BP status mediates link between kidney, vascular health biomarkers in young adults

Mechanisms associated with early nephron-specific kidney injury biomarkers in young adults vary according to the blood pressure (BP) status, reports a study.

A total of 1,055 adults were included in the cross-sectional analysis. Kidney biomarkers were as follows: estimated glomerular filtration rate (eGFR), urinary albumin-to-creatinine ratio (uACR), alpha-1 microglobulin (uA1M), neutrophil gelatinase-associated lipocalin (uNGAL), uromodulin (uUMOD), and CKD273 classifier.

The authors analysed the markers of oxidative stress (gamma-glutamyl transferase [GGT]; malondialdehyde [MDA]), inflammation (interleukin 6 [IL-6], C-reactive protein [CRP], and fibrinogen), and endothelial function (soluble intercellular adhesion molecule-1, soluble vascular cell adhesion molecule-1 [sVCAM-1], von Willebrand factor antigen [vWFag], monocyte chemoattractant protein-1 [MCP-1], plasminogen activator inhibitor -1 activity [PAI-1act], urinary nitrate-to-nitrite ratio).

Individuals with hypertension (mean age 24.8 years, 73.2 percent men, 39 percent Black) had higher GGT, CRP, IL-6, MCP-1, and PAI-1act levels (p≤0.024 for all) than normotensive participants.

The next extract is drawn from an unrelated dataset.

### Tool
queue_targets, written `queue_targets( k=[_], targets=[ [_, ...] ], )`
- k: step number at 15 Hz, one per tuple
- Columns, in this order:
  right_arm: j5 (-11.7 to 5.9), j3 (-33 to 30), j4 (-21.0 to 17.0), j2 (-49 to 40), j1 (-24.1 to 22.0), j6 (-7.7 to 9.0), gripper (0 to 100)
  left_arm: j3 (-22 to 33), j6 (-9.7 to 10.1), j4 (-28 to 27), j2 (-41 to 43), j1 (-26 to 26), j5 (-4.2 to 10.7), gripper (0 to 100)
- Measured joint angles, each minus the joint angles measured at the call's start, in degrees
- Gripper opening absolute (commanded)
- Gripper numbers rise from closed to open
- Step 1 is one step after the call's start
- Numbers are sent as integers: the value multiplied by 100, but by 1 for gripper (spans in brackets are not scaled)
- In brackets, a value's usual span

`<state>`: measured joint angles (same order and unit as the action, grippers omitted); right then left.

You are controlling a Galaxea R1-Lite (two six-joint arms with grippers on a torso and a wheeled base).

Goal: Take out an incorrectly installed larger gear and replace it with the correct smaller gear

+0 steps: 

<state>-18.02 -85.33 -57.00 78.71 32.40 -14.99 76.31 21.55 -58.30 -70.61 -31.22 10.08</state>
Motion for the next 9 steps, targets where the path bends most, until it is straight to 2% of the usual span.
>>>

In the hypertensive group, eGFR negatively correlated and uNGAL positively correlated with IL-6, while uA1M showed a positive association with PAI-1act (p≤0.047 for all). In the same group, UMOD positively correlated with fibrinogen and CKD273 classifier negatively correlated with MCP-1 (p≤0.021 for all).

On the other hand, eGFR was positively associated with MDA and negatively with GGT in the normotension group. Additionally, CKD273 classifier positively correlated with GGT, sVCAM-1, and vWFag, whereas uACR showed a negative association with CRP (p≤0.033 for all).

“Hypertension and kidney disease share common pathophysiological pathways involved in endothelial dysfunction including increased oxidative stress and chronic inflammation,” the authors said.